Truth be told I love to read and as much as I enjoy a great novel, I equally enjoy reading cookbooks from cover to cover. I am the (likely hopeful to the writer) geek who reads the intros because I like to know the author’s food stories. How did they get here? What are the roots of the recipes that follow? Often it is mothers’ and grandmothers’ and great grandmothers’ influence that brought them from their childhood kitchens to their cookbooks and often restaurants as is in Yotam’s case, (I am such a fan of his I feel we can be on a first name basis at this point.) And it is just as true in my own narrative in the kitchen,
Back in the day, when the Food Network didn’t exist and Julia Child was the originator of the solo television female cook on PBS, I used to get Gourmet magazine and read Ruth Reichl’s eloquent descriptions of what would be following in that month’s features. She would often refer to some of her travels and (total cheesy pun intended) I ate it up. I traveled right along side of her as I made my way as a young wife through Gourmet’s complicated recipes. I wanted to master them as some statement that I was a successful cook in my early and amateur kitchen. Ruth in her beautiful writing also opened my eyes to the notion that I could write stories weaving my recipes and food experiences within them as she did in one of my favorite books, Not Becoming My Mother.
So as I traversed the pages of PLENTY trying these unique vegetarian recipes (I am not a vegetarian, but I love all dishes containing vegetables) I fell in love. Then to my delight he, along with Sami Tamimi, came out with a follow up cookbook, JERUSALEM. These recipes filled with the lusciously simple and highly flavored Hummus recipes that are known in Israeli restaurants and homes along with hundreds of others that float me happily back to my too few visits of one of my favorite places on earth. There is a humble quote on page 13, “We draw deep inspiration from Jerusalem and its food but are in no way trying to represent its realities.” I would say in the political landscape Jerusalem finds itself recently, this was some serious foreshadowing. In reality though, Jersualem is always in a hotbed of political debate on any given time in history.
But this writing today is non political as most of mine are so let me get back to my love affair with Yotam and his cooking. I will confess, I have lovingly digested the recipes and the photos of this cookbook, but have only tried one or two. They have been delicious and like my rule about trying on the first piece of clothing in the dressing room, if it looks great, the rest will follow, but if it is a failure then that usually is a premonition of what will follow. Cookbooks are like this for me. If I try the first few recipes and they meet or exceed my expectations, the cookbooks and their authors usually become my go to gurus. Ina Garten immediately comes to mind. I have never made an Ina Garten recipe I didn’t love. She has taught me perfect roast chicken, easy tiramisu, and countless other food combinations that find their way into my kitchen from appetizers to desserts and everything in between. I love her style, her ease and simplicity and her blatant in your face use of butter. I adore, as I am sure so many romantics like myself do, her love for her husband that I, keeping my fingers crossed, hope is as great on the inside as it appears on the outside. The opposite is true for Rachel Ray’s recipes, (my father loved your recipes, Rachel, but sorry Rachel, though I love and admire your entrepreneurial brilliance, I have never had success with your recipes. I should be weary of any cookbooks that don’t contain at least a paltry dessert section. Rachel Ray is not my style anyway. Though I respect her intent, I don’t need the amateur approach she brings to the kitchen. I am kind of past that thanks to my mother and grandmother who taught me early on that whip cream does not come in a can and neither do vegetables.

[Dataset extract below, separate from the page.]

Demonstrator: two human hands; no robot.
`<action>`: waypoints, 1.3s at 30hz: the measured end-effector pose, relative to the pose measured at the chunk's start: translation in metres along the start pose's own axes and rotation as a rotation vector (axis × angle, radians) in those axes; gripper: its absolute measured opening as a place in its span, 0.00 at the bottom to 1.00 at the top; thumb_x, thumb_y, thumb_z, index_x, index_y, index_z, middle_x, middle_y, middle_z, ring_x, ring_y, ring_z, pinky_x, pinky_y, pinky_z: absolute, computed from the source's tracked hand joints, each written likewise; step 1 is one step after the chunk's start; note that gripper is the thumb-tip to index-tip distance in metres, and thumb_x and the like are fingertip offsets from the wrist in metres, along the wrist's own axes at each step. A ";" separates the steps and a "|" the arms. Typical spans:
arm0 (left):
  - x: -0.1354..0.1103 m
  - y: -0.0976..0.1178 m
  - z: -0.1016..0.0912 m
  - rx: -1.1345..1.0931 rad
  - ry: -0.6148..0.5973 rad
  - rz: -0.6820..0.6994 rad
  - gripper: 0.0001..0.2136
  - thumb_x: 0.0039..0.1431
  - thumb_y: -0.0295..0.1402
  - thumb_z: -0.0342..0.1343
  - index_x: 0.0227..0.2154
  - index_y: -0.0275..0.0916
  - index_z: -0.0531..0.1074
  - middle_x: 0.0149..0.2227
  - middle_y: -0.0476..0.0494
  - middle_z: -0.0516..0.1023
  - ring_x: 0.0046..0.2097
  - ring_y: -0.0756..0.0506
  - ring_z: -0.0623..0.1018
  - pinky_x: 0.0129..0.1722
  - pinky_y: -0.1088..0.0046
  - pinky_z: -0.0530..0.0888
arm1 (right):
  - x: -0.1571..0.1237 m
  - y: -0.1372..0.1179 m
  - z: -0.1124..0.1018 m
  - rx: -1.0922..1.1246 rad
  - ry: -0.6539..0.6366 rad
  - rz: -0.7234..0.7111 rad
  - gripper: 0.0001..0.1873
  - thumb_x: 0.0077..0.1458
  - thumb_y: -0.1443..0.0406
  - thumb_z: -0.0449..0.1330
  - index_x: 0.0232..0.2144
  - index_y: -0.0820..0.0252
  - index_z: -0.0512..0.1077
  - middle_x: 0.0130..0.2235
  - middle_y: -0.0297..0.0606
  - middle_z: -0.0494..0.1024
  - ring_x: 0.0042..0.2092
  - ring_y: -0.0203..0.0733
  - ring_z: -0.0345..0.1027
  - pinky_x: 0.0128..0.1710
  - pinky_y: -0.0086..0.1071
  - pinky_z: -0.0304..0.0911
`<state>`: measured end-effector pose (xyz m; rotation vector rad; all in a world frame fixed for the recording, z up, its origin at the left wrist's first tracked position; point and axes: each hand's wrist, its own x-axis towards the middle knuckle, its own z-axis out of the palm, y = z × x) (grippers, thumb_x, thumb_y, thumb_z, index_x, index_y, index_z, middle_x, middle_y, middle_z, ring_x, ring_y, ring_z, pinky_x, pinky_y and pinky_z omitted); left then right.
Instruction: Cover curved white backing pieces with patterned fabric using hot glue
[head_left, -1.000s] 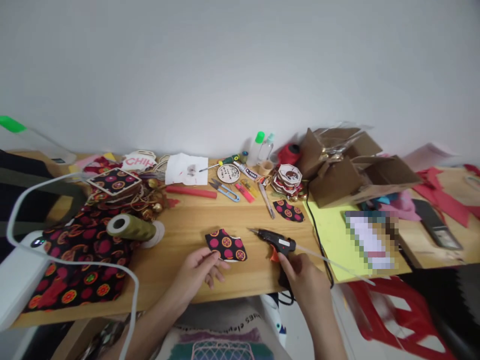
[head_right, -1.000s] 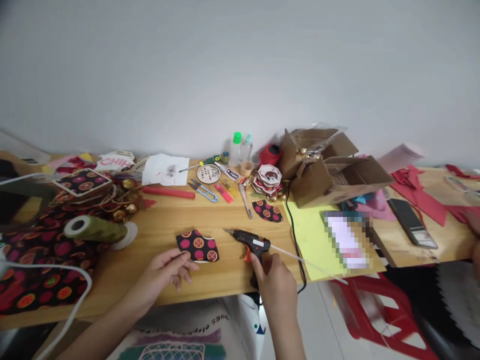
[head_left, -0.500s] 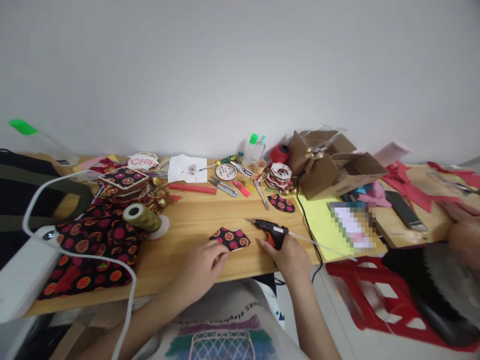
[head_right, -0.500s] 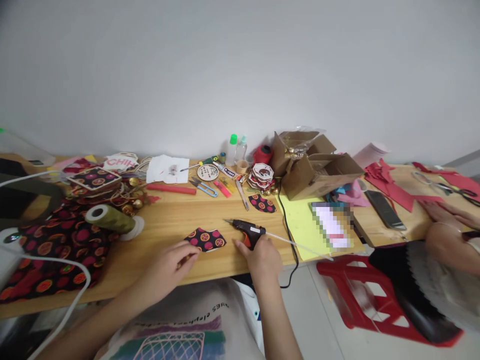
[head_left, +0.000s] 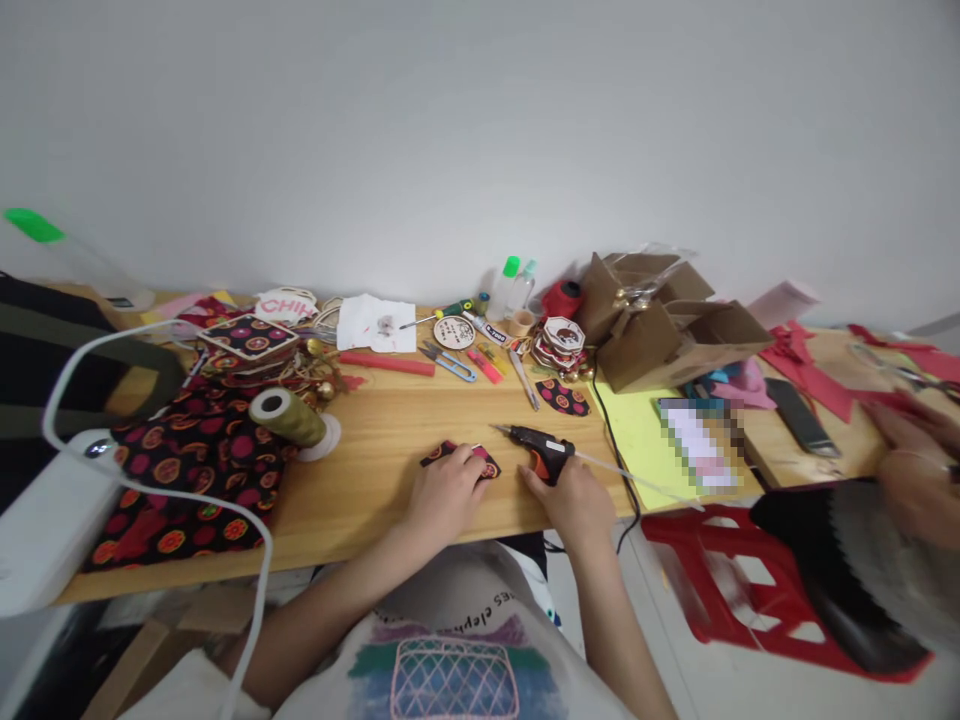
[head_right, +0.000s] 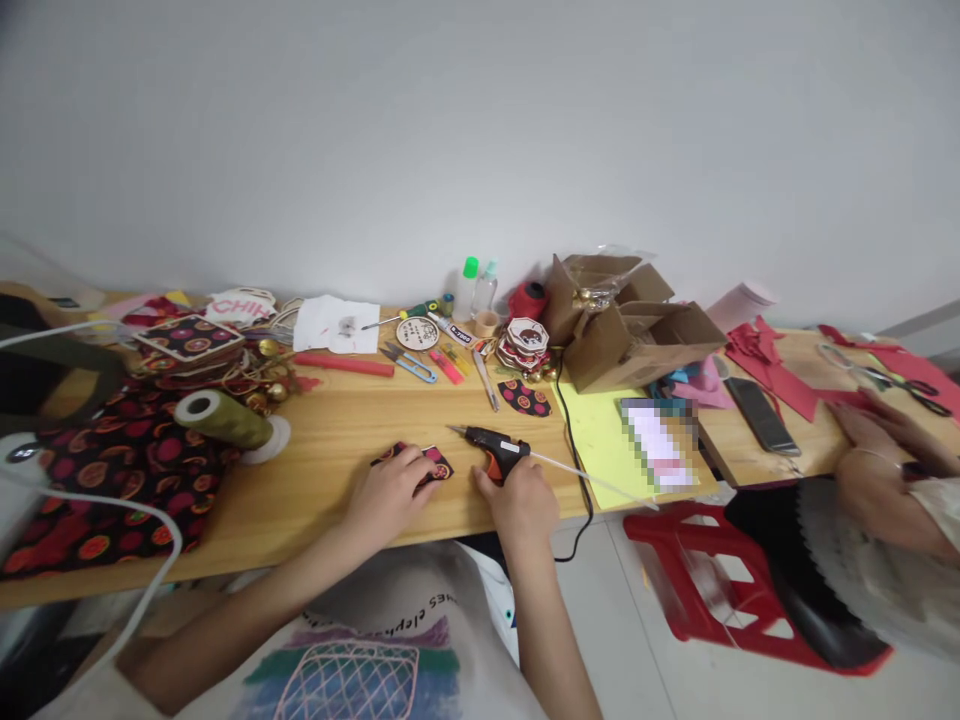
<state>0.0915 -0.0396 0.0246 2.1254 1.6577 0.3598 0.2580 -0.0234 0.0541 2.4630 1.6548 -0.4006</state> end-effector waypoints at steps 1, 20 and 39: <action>0.000 -0.001 0.001 -0.009 0.005 -0.002 0.05 0.63 0.29 0.54 0.38 0.39 0.76 0.42 0.40 0.78 0.42 0.41 0.79 0.39 0.68 0.74 | 0.000 0.001 0.001 0.000 0.006 -0.009 0.30 0.57 0.47 0.58 0.46 0.69 0.69 0.46 0.57 0.79 0.46 0.56 0.77 0.39 0.38 0.66; -0.008 -0.052 -0.024 -0.426 0.219 0.020 0.13 0.62 0.25 0.44 0.38 0.39 0.74 0.39 0.43 0.75 0.42 0.46 0.76 0.44 0.70 0.71 | 0.012 0.021 0.002 0.357 0.091 -0.092 0.23 0.41 0.42 0.56 0.23 0.53 0.62 0.20 0.36 0.70 0.25 0.43 0.65 0.25 0.32 0.55; 0.010 -0.063 -0.022 -0.708 0.240 -0.238 0.04 0.51 0.29 0.61 0.30 0.37 0.73 0.34 0.50 0.72 0.28 0.53 0.71 0.29 0.76 0.69 | -0.010 0.003 0.018 0.332 0.124 -0.141 0.24 0.38 0.44 0.57 0.27 0.51 0.52 0.20 0.32 0.67 0.23 0.41 0.61 0.24 0.32 0.53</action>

I have my grandmother’s original Betty Crocker recipe book that has every staple you could imagine, worn buttery and torn pages especially of her Christmas cookies, pies and pancakes that I still use today way more then fifty years later. I also use my great grandmother’s Libby Hillman cookbook that was passed down from my grandmother to my mother to me and still has a very pragmatic plastic clear book cover on it to protect it from all future food stains. Gotta love the Depression conservation mentality. I wish this had been instilled in me along with my love of food. Maybe my next life I will be the frugal fanny of my great grandmother’s generation.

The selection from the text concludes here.